**What the task requires:** Return every line of the records that includes the string "plastic".

**Exercise data:**
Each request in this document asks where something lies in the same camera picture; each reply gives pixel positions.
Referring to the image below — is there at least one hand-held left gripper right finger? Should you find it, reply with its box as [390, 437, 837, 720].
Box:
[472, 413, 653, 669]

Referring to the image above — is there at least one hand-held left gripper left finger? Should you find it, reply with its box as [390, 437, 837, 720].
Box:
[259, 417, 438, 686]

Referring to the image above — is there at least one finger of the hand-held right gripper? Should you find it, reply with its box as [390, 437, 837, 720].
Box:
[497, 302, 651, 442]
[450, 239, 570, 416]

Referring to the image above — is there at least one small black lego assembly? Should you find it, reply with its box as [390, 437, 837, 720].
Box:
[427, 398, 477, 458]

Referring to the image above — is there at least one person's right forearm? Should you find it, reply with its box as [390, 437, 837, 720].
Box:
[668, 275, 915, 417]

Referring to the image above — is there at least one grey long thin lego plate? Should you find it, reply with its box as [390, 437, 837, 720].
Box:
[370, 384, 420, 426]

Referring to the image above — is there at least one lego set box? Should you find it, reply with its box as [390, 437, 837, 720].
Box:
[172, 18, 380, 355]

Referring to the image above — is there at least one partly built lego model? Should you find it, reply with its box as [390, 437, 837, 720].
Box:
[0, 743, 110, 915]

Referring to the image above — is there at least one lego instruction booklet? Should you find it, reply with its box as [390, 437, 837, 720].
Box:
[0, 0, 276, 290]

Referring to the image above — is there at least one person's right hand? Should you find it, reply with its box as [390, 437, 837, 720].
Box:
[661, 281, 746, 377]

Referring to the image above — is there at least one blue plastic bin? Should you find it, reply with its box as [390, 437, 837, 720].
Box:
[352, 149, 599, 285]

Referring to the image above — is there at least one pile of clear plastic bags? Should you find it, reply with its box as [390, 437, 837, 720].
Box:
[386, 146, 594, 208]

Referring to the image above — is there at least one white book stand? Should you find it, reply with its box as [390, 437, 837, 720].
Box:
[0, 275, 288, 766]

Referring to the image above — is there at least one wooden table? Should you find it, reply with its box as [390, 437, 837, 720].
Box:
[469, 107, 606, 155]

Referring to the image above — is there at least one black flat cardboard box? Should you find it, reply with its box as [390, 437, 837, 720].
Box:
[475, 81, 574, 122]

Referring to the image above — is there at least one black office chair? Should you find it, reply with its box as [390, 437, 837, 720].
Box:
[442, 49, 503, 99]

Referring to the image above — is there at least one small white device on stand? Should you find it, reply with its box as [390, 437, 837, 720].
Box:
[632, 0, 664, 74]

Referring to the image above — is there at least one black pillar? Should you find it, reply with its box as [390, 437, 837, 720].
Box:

**The answer:**
Referring to the image above — is there at least one blue plastic bin? Should you find it, reply with its box as [390, 437, 837, 720].
Referring to the image above — is there at least one pile of clear plastic bags? Should you find it, reply with its box as [390, 437, 837, 720].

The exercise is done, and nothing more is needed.